Offenburg is an electoral constituency (German: Wahlkreis) represented in the Bundestag. It elects one member via first-past-the-post voting. Under the current constituency numbering system, it is designated as constituency 284. It is located in western Baden-Württemberg, comprising the northern part of the Ortenaukreis district.

Offenburg was created for the inaugural 1949 federal election. Since 1972, it has been represented by Wolfgang Schäuble of the Christian Democratic Union (CDU).

Geography
Offenburg is located in western Baden-Württemberg.
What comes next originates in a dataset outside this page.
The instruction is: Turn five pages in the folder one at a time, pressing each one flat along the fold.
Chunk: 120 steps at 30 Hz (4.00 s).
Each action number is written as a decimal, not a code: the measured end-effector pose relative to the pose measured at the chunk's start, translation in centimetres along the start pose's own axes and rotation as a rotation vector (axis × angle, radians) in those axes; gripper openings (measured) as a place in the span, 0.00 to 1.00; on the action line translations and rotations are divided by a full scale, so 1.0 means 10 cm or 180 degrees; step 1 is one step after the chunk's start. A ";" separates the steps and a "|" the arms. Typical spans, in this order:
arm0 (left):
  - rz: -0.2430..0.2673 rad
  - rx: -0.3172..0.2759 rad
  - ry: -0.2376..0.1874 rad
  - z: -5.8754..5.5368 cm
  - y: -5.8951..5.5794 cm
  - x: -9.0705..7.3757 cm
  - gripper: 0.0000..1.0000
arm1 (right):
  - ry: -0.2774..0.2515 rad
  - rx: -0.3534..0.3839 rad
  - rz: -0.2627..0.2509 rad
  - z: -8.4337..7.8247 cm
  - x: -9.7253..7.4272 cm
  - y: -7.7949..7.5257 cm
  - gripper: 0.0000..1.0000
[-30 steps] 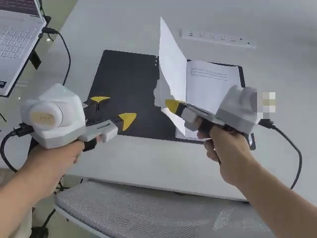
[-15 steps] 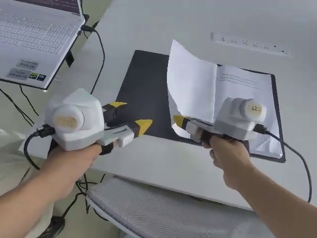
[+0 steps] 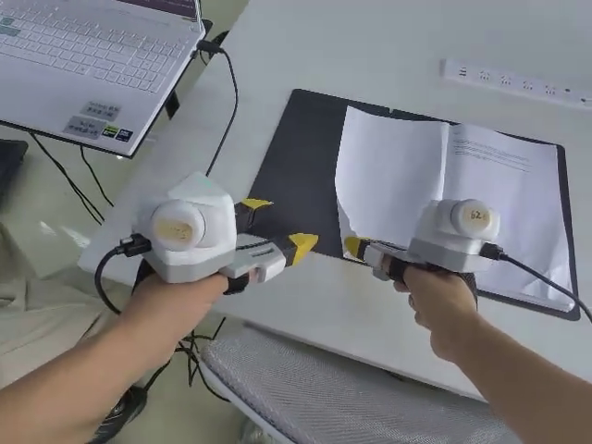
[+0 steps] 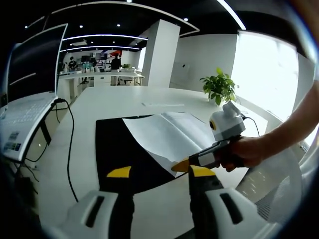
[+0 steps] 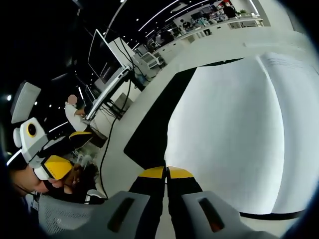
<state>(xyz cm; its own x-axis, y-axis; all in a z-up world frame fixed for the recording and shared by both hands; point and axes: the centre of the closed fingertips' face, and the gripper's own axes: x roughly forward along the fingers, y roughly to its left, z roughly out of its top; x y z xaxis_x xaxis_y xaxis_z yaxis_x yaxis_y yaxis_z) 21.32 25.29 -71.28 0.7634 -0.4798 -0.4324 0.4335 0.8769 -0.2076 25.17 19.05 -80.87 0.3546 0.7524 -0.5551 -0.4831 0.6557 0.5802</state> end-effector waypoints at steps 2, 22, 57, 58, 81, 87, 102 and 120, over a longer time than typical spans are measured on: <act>0.0001 -0.0025 0.0002 -0.01 0.00 0.01 0.43 | 0.0009 0.0009 -0.0001 -0.02 0.01 -0.01 0.00; -0.0115 0.0001 0.0165 -0.13 -0.09 0.32 0.40 | -0.0150 0.0282 0.0345 0.03 -0.16 0.12 0.06; -0.0103 0.0249 0.0454 -0.56 0.00 1.08 0.00 | -0.0822 0.0527 0.0149 0.63 -0.87 -0.57 0.06; -0.0100 0.0226 0.0442 -0.56 -0.01 1.09 0.00 | -0.0838 0.0582 0.0182 0.64 -0.85 -0.58 0.05; -0.0064 0.0246 0.0400 -0.57 0.00 1.10 0.00 | -0.0576 0.1704 0.0339 0.77 -0.44 -0.97 0.00; -0.0063 0.0245 0.0394 -0.56 -0.01 1.09 0.00 | -0.0640 0.1830 0.0374 0.97 -0.37 -1.03 0.00; -0.0065 0.0228 0.0400 -0.59 0.04 1.11 0.00 | -0.0927 0.2267 0.0443 1.36 -0.28 -1.28 0.00; -0.0058 0.0239 0.0398 -0.62 0.07 1.15 0.00 | -0.1061 0.2379 0.0289 1.91 0.01 -1.60 0.00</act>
<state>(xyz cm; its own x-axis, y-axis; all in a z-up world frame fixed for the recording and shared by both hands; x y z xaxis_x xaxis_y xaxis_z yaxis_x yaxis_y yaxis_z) 27.42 20.52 -81.85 0.6915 -0.4842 -0.5361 0.4850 0.8611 -0.1522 48.26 9.84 -78.86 0.6156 0.7065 -0.3491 0.0973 0.3715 0.9233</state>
As of the 2021 federal election, it comprises the Ortenaukreis district excluding the municipalities of Ettenheim, Fischerbach, Friesenheim, Haslach im Kinzigtal, Hofstetten, Kappel-Grafenhausen, Kippenheim, Lahr/Schwarzwald, Mahlberg, Meißenheim, Mühlenbach, Ringsheim, Rust, Schuttertal, Schwanau, Seelbach, Steinach, Gutach (Schwarzwaldbahn), Hausach, Hornberg, Oberwolfach, and Wolfach.

History
Offenburg was created in 1949. In the 1949 election, it was Baden constituency 6 in the numbering system. In the 1953 through 1961 elections, it was number 188. In the 1965 through 1976 elections, it was number 192. In the 1980 through 1998 elections, it was number 188. In the 2002 and 2005 elections, it was number 285. Since the 2009 election, it has been number 284.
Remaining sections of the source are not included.